PROBLEM DESCRIPTION: What lines in the data below mention the string "frame"? Copy them out.

EXTRACTED MATERIAL:
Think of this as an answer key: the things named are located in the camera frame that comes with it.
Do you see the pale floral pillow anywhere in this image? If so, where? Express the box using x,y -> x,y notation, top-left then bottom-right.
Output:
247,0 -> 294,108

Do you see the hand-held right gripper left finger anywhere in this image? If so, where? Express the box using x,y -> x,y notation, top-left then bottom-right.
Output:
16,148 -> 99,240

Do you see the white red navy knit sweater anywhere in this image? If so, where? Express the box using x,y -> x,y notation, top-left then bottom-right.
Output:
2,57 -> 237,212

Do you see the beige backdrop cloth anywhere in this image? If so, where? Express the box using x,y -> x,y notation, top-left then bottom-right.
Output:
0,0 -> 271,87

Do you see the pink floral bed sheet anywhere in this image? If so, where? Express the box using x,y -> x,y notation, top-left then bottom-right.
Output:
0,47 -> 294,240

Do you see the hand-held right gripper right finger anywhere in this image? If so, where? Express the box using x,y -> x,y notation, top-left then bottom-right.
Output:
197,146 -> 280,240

* * *

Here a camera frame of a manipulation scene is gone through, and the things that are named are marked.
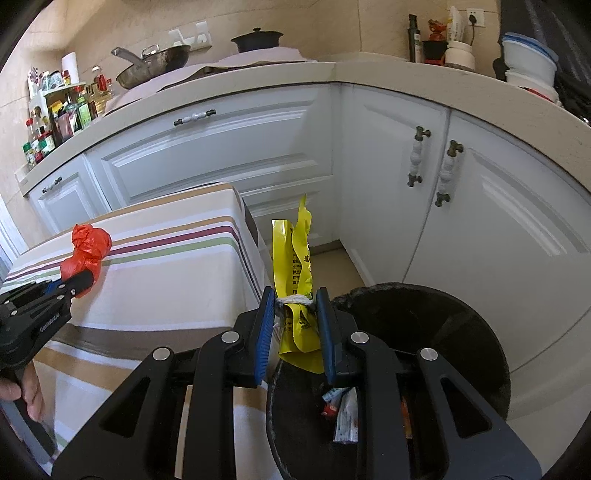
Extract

ANSWER BOX:
Think of this as an answer key: the things named are located in the camera frame that comes with it.
Here a camera frame of a manipulation scene is gone through, and the things that are named are marked.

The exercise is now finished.